Alysia Burton Steele
1997 graduate from Harrisburg
Steele is associate professor of journalism instruction at the University of Mississippi, an acclaimed book author, and the winner of prestigious national awards. Internships at three Michigan newspapers led to jobs at the Columbus Dispatch, the Dallas Morning News (where her photo team's coverage of Hurricane Katrina won the 2006 Pulitzer Prize for Breaking News), and the Atlanta Journal-Constitution. She received a master's degree in photography from Ohio University and in 2015 published Delta Jewels: In Search of My Grandmother's Wisdom.

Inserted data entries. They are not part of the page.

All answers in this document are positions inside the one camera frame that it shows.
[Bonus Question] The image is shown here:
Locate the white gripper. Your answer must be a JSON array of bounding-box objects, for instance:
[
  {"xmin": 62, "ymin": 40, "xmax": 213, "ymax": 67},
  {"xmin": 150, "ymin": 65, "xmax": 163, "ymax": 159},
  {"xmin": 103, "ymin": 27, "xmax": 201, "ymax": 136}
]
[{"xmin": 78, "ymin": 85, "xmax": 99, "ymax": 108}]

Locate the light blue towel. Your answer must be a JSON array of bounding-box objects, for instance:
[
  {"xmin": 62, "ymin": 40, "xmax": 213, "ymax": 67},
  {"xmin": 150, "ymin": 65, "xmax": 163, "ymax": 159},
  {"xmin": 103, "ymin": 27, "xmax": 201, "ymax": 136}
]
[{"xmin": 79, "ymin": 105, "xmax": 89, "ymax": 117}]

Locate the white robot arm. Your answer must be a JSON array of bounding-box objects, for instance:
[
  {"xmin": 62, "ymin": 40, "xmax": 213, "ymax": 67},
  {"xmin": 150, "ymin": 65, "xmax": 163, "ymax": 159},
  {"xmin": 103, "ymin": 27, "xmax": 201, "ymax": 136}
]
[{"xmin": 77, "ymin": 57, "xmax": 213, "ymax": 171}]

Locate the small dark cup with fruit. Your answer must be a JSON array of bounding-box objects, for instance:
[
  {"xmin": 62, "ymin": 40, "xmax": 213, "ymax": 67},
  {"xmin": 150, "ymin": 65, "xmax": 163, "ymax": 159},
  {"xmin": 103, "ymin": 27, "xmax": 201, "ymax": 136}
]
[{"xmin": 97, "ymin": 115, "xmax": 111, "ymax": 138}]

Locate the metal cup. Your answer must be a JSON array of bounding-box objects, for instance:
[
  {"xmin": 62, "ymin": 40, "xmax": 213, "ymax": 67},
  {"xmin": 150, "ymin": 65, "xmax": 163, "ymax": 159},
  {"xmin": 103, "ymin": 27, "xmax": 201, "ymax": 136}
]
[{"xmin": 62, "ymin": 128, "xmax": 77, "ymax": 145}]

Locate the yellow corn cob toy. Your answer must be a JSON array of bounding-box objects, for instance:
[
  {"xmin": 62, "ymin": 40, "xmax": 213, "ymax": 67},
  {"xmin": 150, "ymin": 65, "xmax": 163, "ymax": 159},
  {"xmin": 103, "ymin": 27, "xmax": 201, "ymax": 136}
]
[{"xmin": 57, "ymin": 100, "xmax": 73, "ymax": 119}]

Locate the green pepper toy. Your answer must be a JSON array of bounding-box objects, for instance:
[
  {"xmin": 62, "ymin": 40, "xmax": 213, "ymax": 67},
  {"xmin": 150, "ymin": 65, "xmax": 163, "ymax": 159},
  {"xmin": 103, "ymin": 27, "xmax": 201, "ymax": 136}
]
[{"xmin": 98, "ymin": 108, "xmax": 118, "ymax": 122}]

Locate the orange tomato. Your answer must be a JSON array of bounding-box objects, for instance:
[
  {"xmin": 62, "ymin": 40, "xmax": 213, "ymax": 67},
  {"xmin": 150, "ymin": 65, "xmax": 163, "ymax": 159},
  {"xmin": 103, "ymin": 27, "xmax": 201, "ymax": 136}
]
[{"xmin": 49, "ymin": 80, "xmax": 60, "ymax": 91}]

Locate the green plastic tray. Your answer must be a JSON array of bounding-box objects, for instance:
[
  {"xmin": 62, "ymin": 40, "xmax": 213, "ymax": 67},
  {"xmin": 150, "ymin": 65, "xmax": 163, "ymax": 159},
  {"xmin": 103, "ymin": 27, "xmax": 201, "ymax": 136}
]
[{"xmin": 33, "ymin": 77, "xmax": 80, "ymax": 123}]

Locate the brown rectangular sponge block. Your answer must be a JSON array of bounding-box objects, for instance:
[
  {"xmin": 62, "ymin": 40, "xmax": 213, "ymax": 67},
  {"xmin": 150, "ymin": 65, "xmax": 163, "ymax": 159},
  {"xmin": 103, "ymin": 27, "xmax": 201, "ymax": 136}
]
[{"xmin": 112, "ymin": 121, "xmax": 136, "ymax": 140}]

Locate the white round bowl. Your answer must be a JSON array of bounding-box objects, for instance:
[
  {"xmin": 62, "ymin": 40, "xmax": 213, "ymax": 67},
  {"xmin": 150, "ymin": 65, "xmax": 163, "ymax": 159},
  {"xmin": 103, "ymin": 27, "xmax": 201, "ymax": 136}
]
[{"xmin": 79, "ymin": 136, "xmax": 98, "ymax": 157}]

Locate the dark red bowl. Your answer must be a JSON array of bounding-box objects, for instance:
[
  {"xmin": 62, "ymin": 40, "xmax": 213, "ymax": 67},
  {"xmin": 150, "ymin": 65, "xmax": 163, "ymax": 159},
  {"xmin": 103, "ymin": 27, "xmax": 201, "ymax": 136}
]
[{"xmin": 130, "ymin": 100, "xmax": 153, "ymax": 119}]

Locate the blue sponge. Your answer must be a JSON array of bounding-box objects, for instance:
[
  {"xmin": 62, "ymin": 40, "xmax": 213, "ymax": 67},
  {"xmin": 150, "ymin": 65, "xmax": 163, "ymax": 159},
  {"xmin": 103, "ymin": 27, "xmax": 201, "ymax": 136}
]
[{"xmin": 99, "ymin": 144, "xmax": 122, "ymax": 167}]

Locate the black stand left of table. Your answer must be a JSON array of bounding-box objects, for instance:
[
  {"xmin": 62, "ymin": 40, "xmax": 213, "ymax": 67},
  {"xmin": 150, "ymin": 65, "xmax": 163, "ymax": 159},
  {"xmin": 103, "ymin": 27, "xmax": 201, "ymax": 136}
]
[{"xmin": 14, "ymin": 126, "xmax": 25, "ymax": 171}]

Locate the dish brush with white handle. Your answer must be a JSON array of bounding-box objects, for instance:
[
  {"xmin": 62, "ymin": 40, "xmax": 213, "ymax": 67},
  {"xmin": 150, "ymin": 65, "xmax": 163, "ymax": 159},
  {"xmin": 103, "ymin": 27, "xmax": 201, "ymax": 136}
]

The book has occasioned more than 90 speaking engagements, including at a Smithsonian museum.
Rose Mary Zbiek
1983 graduate from Chase, Luzerne County
With a long history of classroom instruction at the secondary and college levels, Penn State professor Zbiek teaches undergraduate and graduate courses in mathematics education, content, and research at University Park and far beyond through World Campus, Penn State's online arm. Widely recognized for her research activities, she has also filled leadership and administrative roles, including professor in charge of mathematics education and of secondary education, director of graduate studies, and department head. She earned a master's degree at Bucknell and a doctorate at Penn State.